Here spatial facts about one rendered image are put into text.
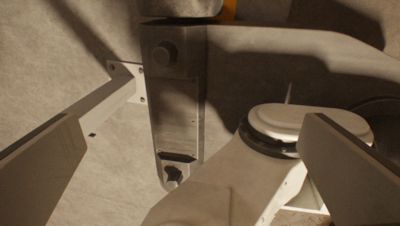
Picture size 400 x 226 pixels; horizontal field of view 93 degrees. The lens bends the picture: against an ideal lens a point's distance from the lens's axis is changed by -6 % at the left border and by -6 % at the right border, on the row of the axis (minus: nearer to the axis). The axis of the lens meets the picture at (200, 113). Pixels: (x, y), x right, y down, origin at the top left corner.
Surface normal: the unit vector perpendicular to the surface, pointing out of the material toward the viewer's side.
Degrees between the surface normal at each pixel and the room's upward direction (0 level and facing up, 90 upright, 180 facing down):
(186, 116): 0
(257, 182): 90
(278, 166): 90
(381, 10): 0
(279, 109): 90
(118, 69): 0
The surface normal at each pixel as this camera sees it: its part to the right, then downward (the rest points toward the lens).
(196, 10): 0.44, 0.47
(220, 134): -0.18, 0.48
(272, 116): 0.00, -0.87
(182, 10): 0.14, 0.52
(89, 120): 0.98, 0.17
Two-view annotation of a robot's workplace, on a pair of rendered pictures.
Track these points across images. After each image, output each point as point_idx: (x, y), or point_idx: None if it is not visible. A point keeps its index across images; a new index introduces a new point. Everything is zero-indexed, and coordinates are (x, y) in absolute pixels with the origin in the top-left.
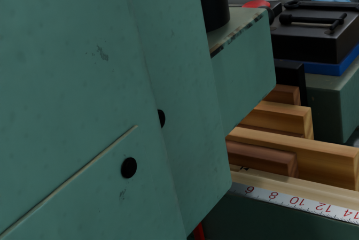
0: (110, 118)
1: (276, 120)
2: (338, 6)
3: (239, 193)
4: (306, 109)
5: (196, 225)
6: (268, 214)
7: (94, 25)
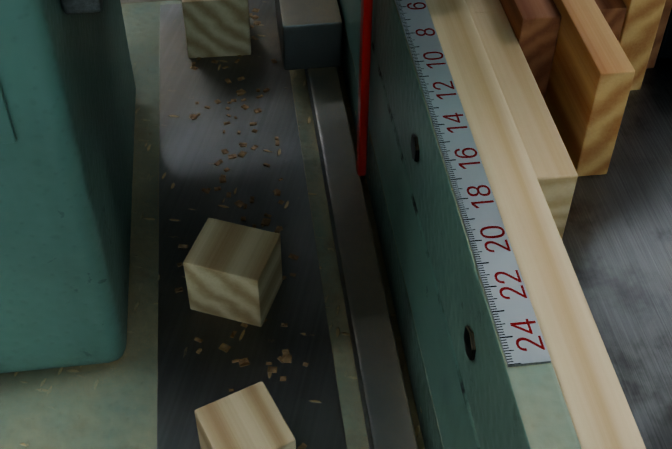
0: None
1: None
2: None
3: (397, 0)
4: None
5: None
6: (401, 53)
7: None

...

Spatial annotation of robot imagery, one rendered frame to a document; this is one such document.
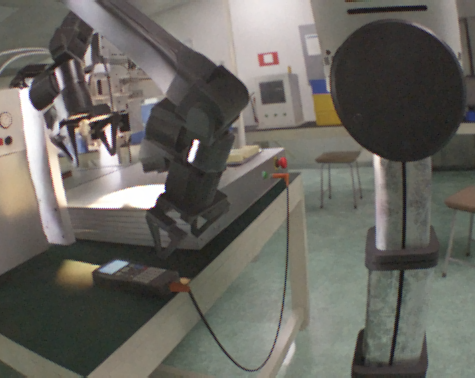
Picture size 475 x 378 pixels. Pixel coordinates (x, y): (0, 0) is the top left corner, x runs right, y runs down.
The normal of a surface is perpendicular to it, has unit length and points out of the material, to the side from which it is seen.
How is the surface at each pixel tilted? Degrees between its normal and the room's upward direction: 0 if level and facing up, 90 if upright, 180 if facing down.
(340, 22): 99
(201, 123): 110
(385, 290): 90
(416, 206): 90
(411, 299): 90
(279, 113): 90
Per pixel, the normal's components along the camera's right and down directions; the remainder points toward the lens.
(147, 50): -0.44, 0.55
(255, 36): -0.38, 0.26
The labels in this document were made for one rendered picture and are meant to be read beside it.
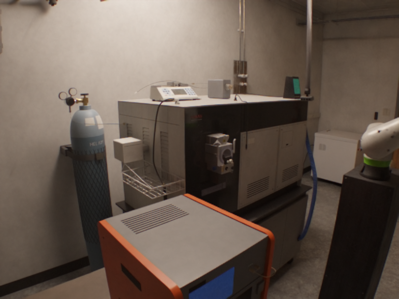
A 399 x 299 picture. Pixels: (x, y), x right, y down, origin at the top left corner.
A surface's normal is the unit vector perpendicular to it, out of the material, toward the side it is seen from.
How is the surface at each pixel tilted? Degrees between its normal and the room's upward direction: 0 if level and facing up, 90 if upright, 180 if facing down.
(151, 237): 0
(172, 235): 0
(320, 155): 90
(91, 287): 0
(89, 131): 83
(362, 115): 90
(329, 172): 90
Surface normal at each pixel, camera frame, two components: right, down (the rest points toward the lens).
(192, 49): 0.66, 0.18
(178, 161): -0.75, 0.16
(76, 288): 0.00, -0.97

● **Exercise objective**: Retype exactly the lines above, from the one with "(416, 206): 90" through the one with "The labels in", inclusive.

● **Output below**:
(416, 206): 90
(411, 299): 90
(279, 113): 90
Per pixel, the normal's components along the camera's right and down directions; the remainder points toward the lens.
(147, 50): -0.44, 0.55
(255, 36): -0.38, 0.26
The labels in this document were made for one rendered picture and are meant to be read beside it.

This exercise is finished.